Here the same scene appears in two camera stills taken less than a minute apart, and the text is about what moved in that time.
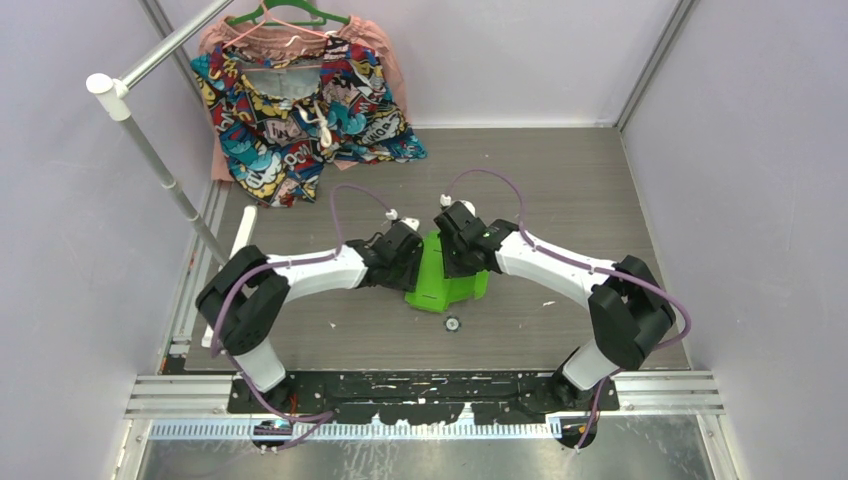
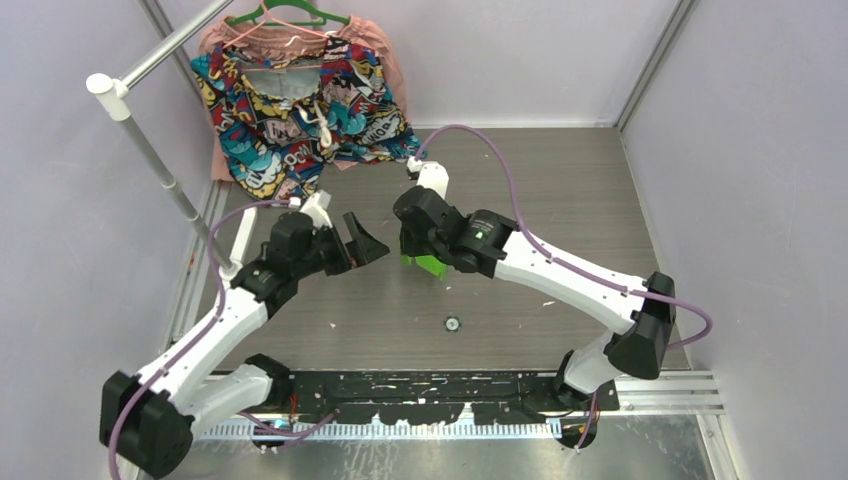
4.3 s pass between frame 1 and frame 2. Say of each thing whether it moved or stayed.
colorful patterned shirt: stayed
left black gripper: moved
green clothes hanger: stayed
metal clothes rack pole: stayed
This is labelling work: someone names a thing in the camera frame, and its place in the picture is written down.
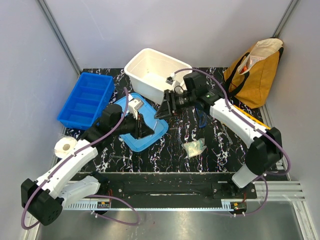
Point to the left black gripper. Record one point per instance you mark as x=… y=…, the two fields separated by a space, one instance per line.
x=141 y=129

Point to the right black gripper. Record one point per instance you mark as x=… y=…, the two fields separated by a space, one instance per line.
x=164 y=110

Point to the packet of gloves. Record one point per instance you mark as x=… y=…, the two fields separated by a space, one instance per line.
x=194 y=148

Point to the yellow test tube rack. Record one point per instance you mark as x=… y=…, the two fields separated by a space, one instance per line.
x=252 y=117

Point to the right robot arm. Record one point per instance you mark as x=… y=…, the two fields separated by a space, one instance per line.
x=264 y=145

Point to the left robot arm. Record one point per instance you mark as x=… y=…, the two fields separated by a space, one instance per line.
x=46 y=197

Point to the light blue plastic lid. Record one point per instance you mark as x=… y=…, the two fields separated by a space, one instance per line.
x=160 y=127

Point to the white plastic tub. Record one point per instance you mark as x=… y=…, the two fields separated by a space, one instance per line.
x=148 y=71

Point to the blue safety glasses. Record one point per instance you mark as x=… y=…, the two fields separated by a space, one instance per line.
x=202 y=118

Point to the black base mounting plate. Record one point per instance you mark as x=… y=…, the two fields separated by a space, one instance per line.
x=170 y=190

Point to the blue divided organizer tray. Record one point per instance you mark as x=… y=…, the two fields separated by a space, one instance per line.
x=89 y=97

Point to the white tape roll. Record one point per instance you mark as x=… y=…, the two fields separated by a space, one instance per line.
x=64 y=146

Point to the yellow canvas tote bag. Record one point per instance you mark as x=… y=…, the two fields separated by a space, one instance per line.
x=253 y=86

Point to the box inside tote bag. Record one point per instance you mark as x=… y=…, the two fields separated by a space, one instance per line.
x=252 y=60

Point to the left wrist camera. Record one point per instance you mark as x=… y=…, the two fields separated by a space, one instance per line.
○ ○ ○ ○
Work instructions
Return every line above where "stayed" appears.

Reply to the exercise
4.3 s pass between frame 1 and frame 2. Say of each thing whether it moved or stayed.
colorful patterned shirt: stayed
green clothes hanger: stayed
metal clothes rack pole: stayed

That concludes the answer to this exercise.